There is nothing more satisfying than building your own computer from scratch. The whole experience of picking out the parts, to assembly, to the first time it spins to life satisfies my needs quite well. Recently, I decided to try out a more unconventional build by using the Thermaltake Core P90 case and I was not disappointed!
Before I get into this, I want to state that the picture above is the current state of the machine. I am not done with this build just yet. I plan on replacing the NZXT Kraken X62 with a custom loop that will cool the CPU and the GTX 1070 TI you see here. Additionally, I have cable extensions coming that will replace the black cables with white variants which will allow me to further add to the white theme of the build.
The system consists of the following major components:
Thermaltake Core P90 Case
MSI z370 Gaming Pro Carbon Motherboard
Intel i7 8700K CPU Overclocked to 4.9Ghz
32GB G.Skill TridentZ DDR4 3600MHz
500GB M.2 NVMe (OS) & 250GB Crucial SSD (Storage)
EVGA GeForce GTX 1070 ti
So with the details out of the way, onto my thoughts on this case. I found this case to be a breath of fresh air, not only due to its open-air design but also because of how easy it was to work with. The case has PLENTY of room to route cables, water lines, and to mount radiators and the like.
The included manual did a decent job of explaining what went where and how it all came together. It was slightly easier to understand than an IKEA instruction set. The most difficult part was deciphering what part they were referring to as there are plenty of options. All in all, there were near twenty optional accessories to be used depending on your implementation choice.
Currently, the build houses a 240mm radiator, although the custom loop will implement two 240mm radiators in two separate loops, one for the CPU, the other for the GPU. There is plenty of room for this option if you stack the radiators on the right-hand side of the case, although I do wish they would have left room for side by side radiators rather than vertical only.
The tempered glass is slightly tinted which I appreciate, although it does hide some of the RGB brightness.
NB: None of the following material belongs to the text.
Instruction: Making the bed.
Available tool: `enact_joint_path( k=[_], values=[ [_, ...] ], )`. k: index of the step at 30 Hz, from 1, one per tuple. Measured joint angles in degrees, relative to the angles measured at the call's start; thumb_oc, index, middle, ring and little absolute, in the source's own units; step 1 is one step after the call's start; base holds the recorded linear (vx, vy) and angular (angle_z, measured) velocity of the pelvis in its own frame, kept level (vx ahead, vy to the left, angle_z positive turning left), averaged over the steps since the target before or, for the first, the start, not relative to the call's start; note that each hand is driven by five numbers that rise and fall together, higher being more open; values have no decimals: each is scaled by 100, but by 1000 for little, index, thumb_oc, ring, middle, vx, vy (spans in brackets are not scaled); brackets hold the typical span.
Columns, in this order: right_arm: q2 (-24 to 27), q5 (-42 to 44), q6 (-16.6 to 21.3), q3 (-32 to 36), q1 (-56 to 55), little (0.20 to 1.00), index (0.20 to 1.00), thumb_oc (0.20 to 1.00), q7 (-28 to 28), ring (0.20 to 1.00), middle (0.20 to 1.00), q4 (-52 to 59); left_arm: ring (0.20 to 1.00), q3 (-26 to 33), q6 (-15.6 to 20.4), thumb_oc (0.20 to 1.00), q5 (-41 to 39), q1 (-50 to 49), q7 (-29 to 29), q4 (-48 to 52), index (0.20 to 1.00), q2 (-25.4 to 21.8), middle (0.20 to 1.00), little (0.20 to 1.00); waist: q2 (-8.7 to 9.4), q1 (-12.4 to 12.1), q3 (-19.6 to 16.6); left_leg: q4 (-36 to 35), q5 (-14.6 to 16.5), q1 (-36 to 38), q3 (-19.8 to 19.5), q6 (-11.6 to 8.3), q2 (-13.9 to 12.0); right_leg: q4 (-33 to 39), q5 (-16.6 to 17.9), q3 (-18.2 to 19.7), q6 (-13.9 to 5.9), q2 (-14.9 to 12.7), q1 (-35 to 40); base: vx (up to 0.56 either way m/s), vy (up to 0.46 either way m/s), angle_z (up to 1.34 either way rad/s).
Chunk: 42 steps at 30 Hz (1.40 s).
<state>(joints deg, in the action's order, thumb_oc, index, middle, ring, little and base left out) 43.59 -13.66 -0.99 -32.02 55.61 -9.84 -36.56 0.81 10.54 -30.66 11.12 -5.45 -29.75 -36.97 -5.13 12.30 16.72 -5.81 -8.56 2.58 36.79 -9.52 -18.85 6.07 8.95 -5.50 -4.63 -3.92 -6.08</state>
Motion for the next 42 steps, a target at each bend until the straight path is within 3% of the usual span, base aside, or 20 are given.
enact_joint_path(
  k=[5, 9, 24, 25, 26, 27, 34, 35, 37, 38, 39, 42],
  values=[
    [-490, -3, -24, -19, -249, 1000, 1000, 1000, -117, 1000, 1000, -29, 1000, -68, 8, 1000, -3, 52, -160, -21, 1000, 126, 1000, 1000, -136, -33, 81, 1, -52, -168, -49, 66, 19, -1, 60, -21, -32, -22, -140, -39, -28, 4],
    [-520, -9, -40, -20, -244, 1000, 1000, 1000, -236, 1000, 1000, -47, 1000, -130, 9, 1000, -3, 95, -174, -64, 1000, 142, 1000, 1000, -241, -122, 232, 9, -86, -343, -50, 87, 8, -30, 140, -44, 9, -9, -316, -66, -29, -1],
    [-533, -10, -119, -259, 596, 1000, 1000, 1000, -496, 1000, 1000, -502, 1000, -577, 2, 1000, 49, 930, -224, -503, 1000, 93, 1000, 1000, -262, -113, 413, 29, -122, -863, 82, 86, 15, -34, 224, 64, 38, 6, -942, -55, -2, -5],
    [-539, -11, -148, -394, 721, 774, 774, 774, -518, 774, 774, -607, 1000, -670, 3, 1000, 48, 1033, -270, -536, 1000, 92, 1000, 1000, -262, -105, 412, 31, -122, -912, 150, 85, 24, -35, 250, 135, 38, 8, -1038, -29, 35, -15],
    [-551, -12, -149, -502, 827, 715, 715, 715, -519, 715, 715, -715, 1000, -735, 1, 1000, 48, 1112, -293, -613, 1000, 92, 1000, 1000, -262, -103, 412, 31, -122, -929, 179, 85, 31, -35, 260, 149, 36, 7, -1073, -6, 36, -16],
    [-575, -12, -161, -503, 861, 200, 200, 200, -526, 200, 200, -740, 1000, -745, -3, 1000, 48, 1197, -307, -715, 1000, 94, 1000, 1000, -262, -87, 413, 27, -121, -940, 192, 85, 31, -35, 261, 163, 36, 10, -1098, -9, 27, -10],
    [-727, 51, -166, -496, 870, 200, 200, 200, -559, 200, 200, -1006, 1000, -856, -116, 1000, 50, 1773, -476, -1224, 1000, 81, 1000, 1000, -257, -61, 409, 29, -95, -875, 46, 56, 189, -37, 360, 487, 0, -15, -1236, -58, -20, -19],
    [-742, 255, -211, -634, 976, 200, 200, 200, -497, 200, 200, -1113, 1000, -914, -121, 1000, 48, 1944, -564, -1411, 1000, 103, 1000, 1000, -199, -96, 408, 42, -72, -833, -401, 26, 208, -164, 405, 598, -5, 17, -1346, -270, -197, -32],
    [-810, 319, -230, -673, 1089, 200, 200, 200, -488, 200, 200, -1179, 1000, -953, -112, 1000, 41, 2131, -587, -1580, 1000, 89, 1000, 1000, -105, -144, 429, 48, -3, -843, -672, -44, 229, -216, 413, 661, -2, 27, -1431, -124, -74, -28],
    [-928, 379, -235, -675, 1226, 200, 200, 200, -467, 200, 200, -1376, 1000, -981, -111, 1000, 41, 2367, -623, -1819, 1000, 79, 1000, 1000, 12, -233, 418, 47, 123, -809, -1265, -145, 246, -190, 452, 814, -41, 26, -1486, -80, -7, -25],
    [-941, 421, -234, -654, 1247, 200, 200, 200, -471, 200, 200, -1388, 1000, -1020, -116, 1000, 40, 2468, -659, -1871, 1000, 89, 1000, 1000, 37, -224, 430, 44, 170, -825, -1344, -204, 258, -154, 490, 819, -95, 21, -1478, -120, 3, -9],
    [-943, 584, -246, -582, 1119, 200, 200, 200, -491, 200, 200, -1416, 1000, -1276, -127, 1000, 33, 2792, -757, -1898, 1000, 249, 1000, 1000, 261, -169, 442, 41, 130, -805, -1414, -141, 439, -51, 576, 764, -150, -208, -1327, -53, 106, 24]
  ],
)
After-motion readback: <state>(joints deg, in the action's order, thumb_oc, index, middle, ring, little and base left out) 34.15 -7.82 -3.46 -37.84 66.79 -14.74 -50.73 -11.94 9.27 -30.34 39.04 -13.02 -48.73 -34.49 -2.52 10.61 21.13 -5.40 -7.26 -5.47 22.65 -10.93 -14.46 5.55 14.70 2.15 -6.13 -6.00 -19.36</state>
If you plan on having a lot of RGB then take this into account when you design the overall look and feel.
The back side of the case opens up and exposes the inner workings and has a TON of space for cable routing, hard drives, and other accessories. All of which can easily be accessed even with my meaty paws. If you need additional room to move around you can remove the cross frames from the back of the case which does give a lot more room to add larger components, although I do recommend adding it back before you seal the case up as it adds a lot of stability to the case.
The major complaint I have with this case is its overall stability. A good bump can easily cause this case to go toppling. While it does have stands and legs to help with this, they do cause a certain degree of concern if the case is in a place where it can easily be bumped into. You can use the case without the legs though by laying it flat on its back, although I found it to be more appealing while standing. Just be careful.
Another small complaint is that the case when fully built out is incredibly heavy, easily over twenty pounds. This is a minor issue for me though because I prefer the case be well constructed and with that request comes weight. Provided you never break the glass this case should easily last five or more years under normal usage.
The last complaint, and it is not specific to this case, but rather an open-air case is that you cannot, or should not, put this case near liquids. Make sure you have the case off your desk, away from open containers, and preferably in a place with minimal dust unless you want to clean it out monthly, which you should probably do anyways.
To summarize, creating a build, in this case, was by far one of the best build experiences I have ever had. The plethora of options, accessibility, and appearance have made it the centerpiece of my office. I cannot wait to add the custom loop and additional RGB lighting to polish the build off. I wish that we had more cases like this in the world.